- _TASK REQUIREMENTS_:
Copy out the data from the line containing "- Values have" to its last line, exactly. No pictures.

---------- SOURCE MATERIAL ----------

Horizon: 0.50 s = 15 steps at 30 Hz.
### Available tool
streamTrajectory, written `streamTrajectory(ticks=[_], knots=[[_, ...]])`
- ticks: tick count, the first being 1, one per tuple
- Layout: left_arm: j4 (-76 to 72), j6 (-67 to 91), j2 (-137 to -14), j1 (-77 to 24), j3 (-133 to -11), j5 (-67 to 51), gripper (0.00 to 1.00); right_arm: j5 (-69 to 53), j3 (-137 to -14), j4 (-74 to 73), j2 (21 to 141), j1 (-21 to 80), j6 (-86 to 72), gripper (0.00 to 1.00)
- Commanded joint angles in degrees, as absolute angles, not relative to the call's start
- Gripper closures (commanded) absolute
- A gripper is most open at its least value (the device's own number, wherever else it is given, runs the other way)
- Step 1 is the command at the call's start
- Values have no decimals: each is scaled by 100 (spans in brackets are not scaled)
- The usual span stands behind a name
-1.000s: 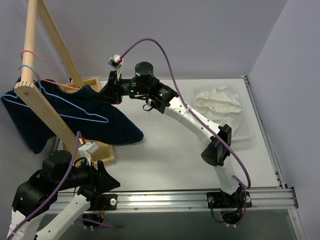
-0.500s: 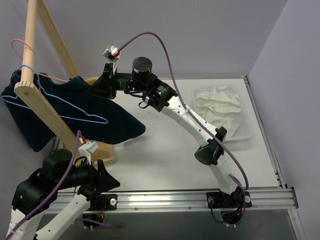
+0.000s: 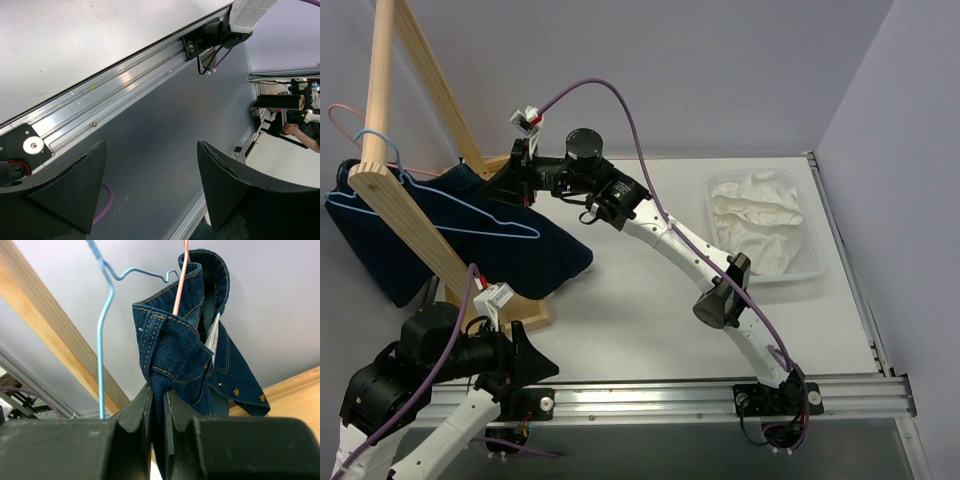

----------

- _RESULT OF THE EXERCISE_:
- Values have no decimals: each is scaled by 100 (spans in brackets are not scaled)
- The usual span stands behind a name
-1.000s: 
-0.500s: 
+0.000s: 

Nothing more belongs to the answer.